Defect Risk at ‘Turning Point?’

Frequency of defects, fraudulence and misrepresentation in the information submitted in mortgage loan applications were unchanged in July after seven consecutive monthly increases, said First American Financial Corp., Santa Ana, Calif., suggesting such defects could be at a “turning point.”

The company’s monthly Loan Defect Risk Index rose by 20 percent from a year ago, however, although it noted the index is down by 17.6 percent from the high-water mark in October 2013. The Defect Index for refinance transactions increased by 1.4 percent month-over-month and is 20.3 percent higher than a year ago; the Defect Index for purchase transactions remained the same compared to last month and is up 15.2 percent from a year ago.

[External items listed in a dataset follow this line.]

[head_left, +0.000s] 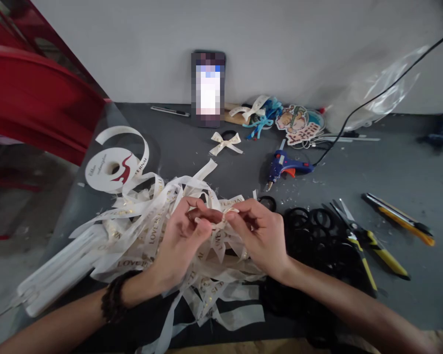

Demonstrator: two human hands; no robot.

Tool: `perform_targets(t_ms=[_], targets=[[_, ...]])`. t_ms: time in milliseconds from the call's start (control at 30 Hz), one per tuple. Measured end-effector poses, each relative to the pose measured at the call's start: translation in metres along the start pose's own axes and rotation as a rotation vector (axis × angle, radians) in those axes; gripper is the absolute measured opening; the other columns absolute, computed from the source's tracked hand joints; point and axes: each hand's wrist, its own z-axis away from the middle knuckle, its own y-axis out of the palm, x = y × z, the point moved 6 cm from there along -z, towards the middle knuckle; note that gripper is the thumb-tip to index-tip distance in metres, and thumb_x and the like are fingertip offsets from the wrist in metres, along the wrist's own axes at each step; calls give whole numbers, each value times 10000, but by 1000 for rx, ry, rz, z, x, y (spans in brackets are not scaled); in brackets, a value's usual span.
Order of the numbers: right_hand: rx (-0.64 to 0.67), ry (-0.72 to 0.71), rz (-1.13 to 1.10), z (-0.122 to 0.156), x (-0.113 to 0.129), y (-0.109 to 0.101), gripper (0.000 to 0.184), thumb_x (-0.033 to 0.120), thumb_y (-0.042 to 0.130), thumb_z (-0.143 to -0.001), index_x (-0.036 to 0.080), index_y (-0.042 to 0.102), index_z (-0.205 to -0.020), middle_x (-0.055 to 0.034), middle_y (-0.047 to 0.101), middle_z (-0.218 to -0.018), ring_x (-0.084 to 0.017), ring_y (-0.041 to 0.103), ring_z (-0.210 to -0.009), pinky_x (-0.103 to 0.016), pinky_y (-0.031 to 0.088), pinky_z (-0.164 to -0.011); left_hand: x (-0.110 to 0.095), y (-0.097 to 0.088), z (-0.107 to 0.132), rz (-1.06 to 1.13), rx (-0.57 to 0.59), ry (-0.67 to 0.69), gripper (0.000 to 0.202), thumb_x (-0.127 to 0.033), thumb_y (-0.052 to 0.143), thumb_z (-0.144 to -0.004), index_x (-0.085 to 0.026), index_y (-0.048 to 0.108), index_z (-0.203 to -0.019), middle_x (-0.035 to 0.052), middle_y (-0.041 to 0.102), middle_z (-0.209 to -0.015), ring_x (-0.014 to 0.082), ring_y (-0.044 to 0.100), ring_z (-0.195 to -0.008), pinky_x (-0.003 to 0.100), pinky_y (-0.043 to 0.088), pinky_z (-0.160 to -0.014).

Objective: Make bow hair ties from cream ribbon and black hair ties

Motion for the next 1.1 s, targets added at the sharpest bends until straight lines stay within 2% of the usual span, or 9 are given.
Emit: perform_targets(t_ms=[67,100,200,300,467,700,867,1000,1100], targets=[[22,-41,37,1,2,3,173,395,729,-981,235,753,-921,2,760,-768,-115,640,-604,-243,507,-554,-2,2,-1,-117,30,-23,336,-360,877,-872,-241,681,-1118,40,785,-1039,171,738,-937,248,581,-803],[33,-63,53,2,4,4,160,385,732,-979,239,758,-921,-1,775,-793,-118,655,-616,-246,522,-567,-3,3,-1,-184,43,-38,304,-334,892,-851,-227,719,-1078,37,787,-996,165,737,-894,237,578,-769],[68,-98,95,1,8,4,142,362,726,-983,243,754,-912,7,770,-779,-118,653,-610,-252,524,-570,-8,6,-4,-305,73,-75,143,-338,838,-896,-204,788,-901,25,774,-830,136,701,-739,222,541,-670],[117,-61,79,-2,7,4,155,357,696,-1002,236,729,-911,20,739,-734,-108,622,-588,-248,491,-551,-9,7,-7,-310,97,-115,155,-353,827,-900,-207,808,-852,21,765,-771,123,659,-672,220,498,-619],[173,64,-25,-6,-2,5,240,422,655,-1026,224,710,-903,8,721,-766,-127,626,-671,-273,479,-618,-3,6,-8,-252,83,-185,182,-361,848,-869,-197,801,-803,22,757,-754,118,634,-652,223,476,-614],[191,51,25,-8,-5,10,253,403,636,-1034,212,694,-879,27,662,-733,-108,555,-649,-259,432,-605,0,5,-6,-309,129,-262,177,-279,838,-839,-190,749,-714,-3,683,-666,96,533,-568,210,393,-534],[147,48,22,-7,-5,6,253,425,641,-1030,216,700,-900,22,670,-732,-109,551,-620,-260,427,-577,-1,6,-6,-227,127,-296,168,-319,825,-856,-195,766,-761,19,714,-736,126,604,-654,235,472,-625],[136,44,-72,-8,2,-3,328,503,540,-1073,242,682,-1214,6,696,-790,-133,598,-648,-279,444,-577,-5,1,-11,-145,91,-252,140,-308,856,-843,-204,777,-893,30,745,-858,153,671,-780,250,536,-722],[145,73,-150,-11,4,-6,419,533,607,-1032,243,590,-1335,-28,764,-929,-178,699,-800,-324,529,-699,-6,-5,-15,-92,34,-186,316,-253,899,-800,-227,759,-1082,55,771,-1049,192,722,-961,287,591,-851]])
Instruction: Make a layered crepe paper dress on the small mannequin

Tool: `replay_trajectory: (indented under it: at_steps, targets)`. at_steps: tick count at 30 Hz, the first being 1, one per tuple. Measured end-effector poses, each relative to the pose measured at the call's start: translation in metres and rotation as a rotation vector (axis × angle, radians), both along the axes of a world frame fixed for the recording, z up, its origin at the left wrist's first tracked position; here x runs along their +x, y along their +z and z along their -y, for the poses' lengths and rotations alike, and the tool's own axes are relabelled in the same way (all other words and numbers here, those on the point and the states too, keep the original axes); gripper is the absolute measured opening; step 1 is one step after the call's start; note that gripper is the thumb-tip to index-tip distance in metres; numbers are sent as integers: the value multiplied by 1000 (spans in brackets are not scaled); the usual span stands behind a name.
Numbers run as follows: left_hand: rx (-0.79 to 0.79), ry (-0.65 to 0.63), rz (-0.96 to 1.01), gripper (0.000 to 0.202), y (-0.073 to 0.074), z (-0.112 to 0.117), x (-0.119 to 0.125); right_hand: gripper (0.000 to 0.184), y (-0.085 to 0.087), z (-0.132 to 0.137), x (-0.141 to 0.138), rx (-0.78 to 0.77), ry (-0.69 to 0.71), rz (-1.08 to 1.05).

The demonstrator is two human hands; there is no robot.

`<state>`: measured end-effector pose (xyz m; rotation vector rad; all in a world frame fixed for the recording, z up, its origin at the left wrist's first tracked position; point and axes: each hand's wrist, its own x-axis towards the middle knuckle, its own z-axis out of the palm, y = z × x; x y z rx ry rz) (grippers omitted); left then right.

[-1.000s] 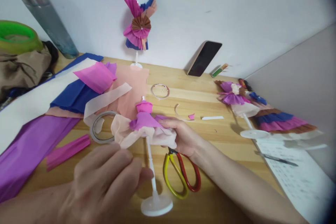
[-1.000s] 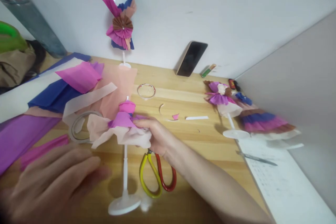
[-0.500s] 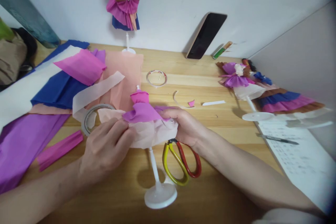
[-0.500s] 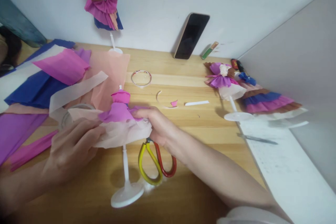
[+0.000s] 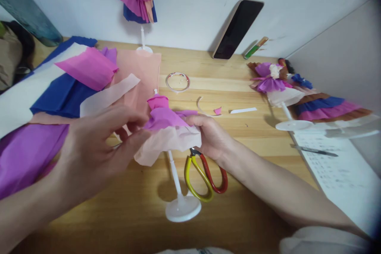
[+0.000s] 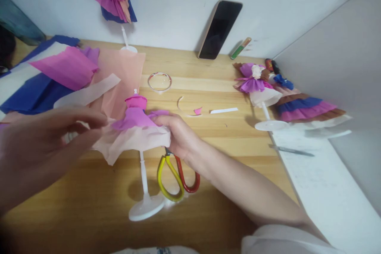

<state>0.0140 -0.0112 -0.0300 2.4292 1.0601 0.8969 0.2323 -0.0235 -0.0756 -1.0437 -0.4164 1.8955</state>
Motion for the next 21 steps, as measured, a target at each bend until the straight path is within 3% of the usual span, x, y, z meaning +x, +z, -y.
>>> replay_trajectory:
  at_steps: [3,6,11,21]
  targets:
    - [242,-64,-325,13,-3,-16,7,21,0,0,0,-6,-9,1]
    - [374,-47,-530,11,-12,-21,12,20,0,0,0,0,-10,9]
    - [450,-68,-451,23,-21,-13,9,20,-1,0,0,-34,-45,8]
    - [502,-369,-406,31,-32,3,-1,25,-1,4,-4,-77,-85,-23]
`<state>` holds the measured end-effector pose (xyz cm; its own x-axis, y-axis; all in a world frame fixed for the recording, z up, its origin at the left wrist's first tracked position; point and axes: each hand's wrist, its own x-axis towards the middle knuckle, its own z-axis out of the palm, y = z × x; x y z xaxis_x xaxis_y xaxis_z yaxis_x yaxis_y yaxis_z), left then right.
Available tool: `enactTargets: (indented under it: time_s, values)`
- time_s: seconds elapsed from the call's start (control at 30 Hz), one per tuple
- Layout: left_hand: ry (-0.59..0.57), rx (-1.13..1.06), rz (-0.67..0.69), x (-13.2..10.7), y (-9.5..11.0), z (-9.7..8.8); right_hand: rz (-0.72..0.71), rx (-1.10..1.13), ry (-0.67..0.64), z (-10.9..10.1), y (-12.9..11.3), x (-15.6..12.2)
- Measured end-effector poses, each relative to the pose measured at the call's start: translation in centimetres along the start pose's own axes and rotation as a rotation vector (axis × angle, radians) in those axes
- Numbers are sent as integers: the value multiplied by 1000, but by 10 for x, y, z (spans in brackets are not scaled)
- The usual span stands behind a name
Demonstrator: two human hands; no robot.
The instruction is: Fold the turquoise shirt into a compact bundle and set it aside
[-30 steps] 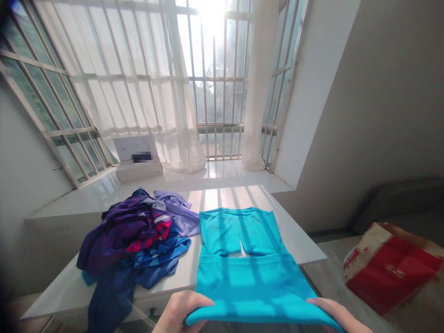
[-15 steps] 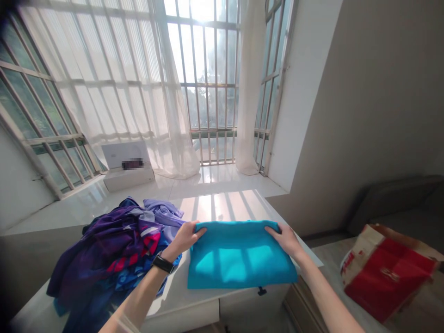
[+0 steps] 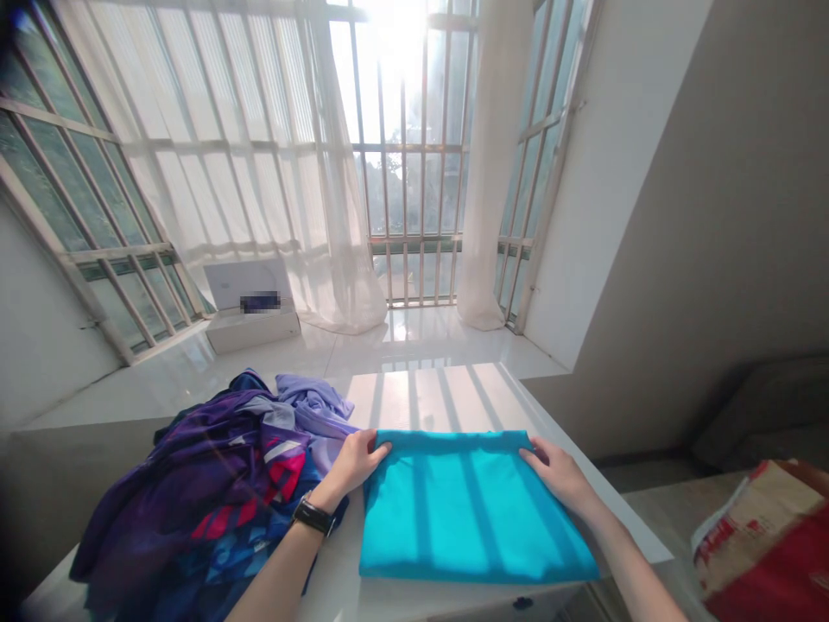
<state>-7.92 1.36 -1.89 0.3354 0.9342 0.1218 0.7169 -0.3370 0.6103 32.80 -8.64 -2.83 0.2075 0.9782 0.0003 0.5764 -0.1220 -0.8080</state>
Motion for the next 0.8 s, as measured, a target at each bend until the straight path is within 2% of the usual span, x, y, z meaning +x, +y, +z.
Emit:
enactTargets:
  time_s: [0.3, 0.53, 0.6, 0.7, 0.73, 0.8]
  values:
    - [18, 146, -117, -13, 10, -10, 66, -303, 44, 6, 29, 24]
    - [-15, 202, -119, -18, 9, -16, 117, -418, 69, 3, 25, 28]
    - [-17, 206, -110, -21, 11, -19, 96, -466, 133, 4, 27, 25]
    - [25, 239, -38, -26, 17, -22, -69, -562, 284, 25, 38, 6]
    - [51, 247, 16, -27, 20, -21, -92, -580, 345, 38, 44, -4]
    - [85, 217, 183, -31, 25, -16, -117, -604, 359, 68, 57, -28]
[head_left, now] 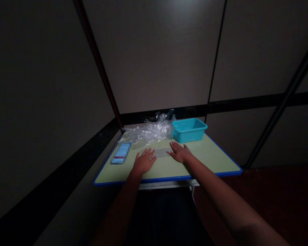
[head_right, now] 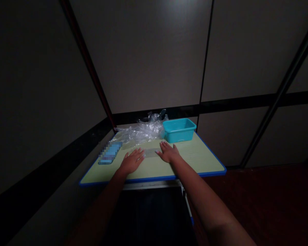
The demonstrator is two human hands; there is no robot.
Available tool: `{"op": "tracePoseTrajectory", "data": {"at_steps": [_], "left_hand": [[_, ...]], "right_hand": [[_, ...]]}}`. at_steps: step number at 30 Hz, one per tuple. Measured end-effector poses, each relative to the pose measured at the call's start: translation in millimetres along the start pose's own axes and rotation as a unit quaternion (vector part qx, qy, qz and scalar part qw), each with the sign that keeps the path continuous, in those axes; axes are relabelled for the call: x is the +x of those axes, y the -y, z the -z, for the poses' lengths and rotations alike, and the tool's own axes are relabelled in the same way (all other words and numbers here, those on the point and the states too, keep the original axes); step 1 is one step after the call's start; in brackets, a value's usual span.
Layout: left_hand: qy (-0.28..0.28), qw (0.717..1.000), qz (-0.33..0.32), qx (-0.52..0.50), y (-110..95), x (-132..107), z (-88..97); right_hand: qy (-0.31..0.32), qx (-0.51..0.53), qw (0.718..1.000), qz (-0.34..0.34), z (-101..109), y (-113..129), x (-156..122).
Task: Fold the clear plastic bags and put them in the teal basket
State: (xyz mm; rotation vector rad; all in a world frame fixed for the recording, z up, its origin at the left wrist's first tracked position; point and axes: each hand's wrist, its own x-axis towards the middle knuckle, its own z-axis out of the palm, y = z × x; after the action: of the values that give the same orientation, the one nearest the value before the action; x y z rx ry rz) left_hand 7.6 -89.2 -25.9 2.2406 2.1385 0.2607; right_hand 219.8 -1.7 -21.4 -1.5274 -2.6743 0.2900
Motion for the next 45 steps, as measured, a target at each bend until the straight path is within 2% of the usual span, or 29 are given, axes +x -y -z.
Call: {"op": "tracePoseTrajectory", "data": {"at_steps": [4,6,8,12,16,19,22,26,29,34,38,45], "left_hand": [[-0.049,0.989,0.140,0.025,3.3,1.6,-4.5],[-0.068,0.982,0.171,0.033,3.7,1.4,-5.5],[-0.084,0.980,0.177,0.036,3.4,0.5,-6.2],[-0.101,0.982,0.156,0.028,4.4,-1.8,-7.3],[-0.145,0.984,0.099,0.018,11.7,5.9,1.7],[-0.182,0.983,0.031,-0.008,18.5,27.8,18.9],[-0.203,0.977,-0.019,-0.064,23.4,58.6,33.6],[-0.193,0.969,-0.071,-0.138,31.1,86.7,32.5],[-0.164,0.966,-0.114,-0.167,40.2,87.9,24.8],[-0.131,0.973,-0.090,-0.166,49.4,75.0,27.9],[-0.120,0.974,-0.108,-0.156,51.9,69.8,34.0],[-0.049,0.992,-0.059,-0.100,69.1,72.8,21.9]], "right_hand": [[0.002,0.003,1.000,-0.001,1.6,1.2,-1.4],[-0.002,0.003,1.000,-0.001,0.7,2.1,-2.7],[-0.025,-0.001,1.000,0.003,-1.1,2.7,-4.8],[-0.096,-0.018,0.994,0.041,2.3,1.2,-9.8],[-0.132,-0.016,0.981,0.139,26.2,-1.8,-2.7],[-0.145,0.021,0.972,0.185,47.4,2.2,14.9],[-0.162,0.083,0.963,0.200,54.2,12.7,33.3],[-0.149,0.120,0.952,0.238,38.8,19.3,41.1],[-0.122,0.129,0.952,0.250,28.2,13.2,35.9],[-0.106,0.155,0.956,0.227,27.6,4.3,32.6],[-0.097,0.156,0.954,0.238,25.0,4.8,34.7],[-0.094,0.153,0.958,0.225,23.4,2.1,35.1]]}}
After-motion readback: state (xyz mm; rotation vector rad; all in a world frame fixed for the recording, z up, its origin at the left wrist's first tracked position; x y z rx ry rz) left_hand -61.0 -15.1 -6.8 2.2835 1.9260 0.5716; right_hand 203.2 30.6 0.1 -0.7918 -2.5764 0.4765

Rising rates may reduce overall mortgage affordability and incent borrowers to consider adjustable-rate mortgages, but the product shift isn’t likely to impact defect, fraud and misrepresentation risk, said Chief Economist Mark Fleming.

“No change compared to last month is welcome news,” Fleming said. “In particular, purchase transactions, which are inherently more at risk of defects, fraud and misrepresentation, showed no increase compared to a month ago. One month doesn’t establish a trend, so it will be important to see if we’ve reached a turning point in the long-run trend of increasing defect risk.”

The Index estimates the frequency of defects, fraudulence and misrepresentation in the information submitted in mortgage loan applications.

Fleming said higher mortgage interest rates could push more borrowers consider adjustable-rate mortgages with lower rates instead of more traditional fixed-rate mortgages to maintain purchasing power. “An adjustable-rate mortgage can be a good alternative to a fixed-rate mortgage in a rising rate environment, but they have historically had more fraud and misrepresentation risk,” he said. “Yet, this year the risk gap has closed. Rates may rise and adjustable-rate mortgages may be more attractive, but the Fed’s actions won’t impact loan defect risk.”

The report said states with the greatest year-over-year increase in defect frequency are South Dakota (+68.5 percent), North Dakota (+54.5 percent), Wyoming (+50.8 percent), North Carolina (+39.4 percent) and Iowa (+33.9 percent). No state saw a year-over-year decrease in defect frequency.

Among largest metros, markets with the greatest year-over-year increase in defect frequency are Raleigh, N.C. (+54.0 percent); New Orleans (+34.7 percent); Charlotte, N.C. (+28.6 percent); Buffalo, N.Y. (+27.6 percent); and Tampa, Fla. (+25.3 percent). Only Houston (-1.1 percent) saw a year-over-year decrease in defect frequency.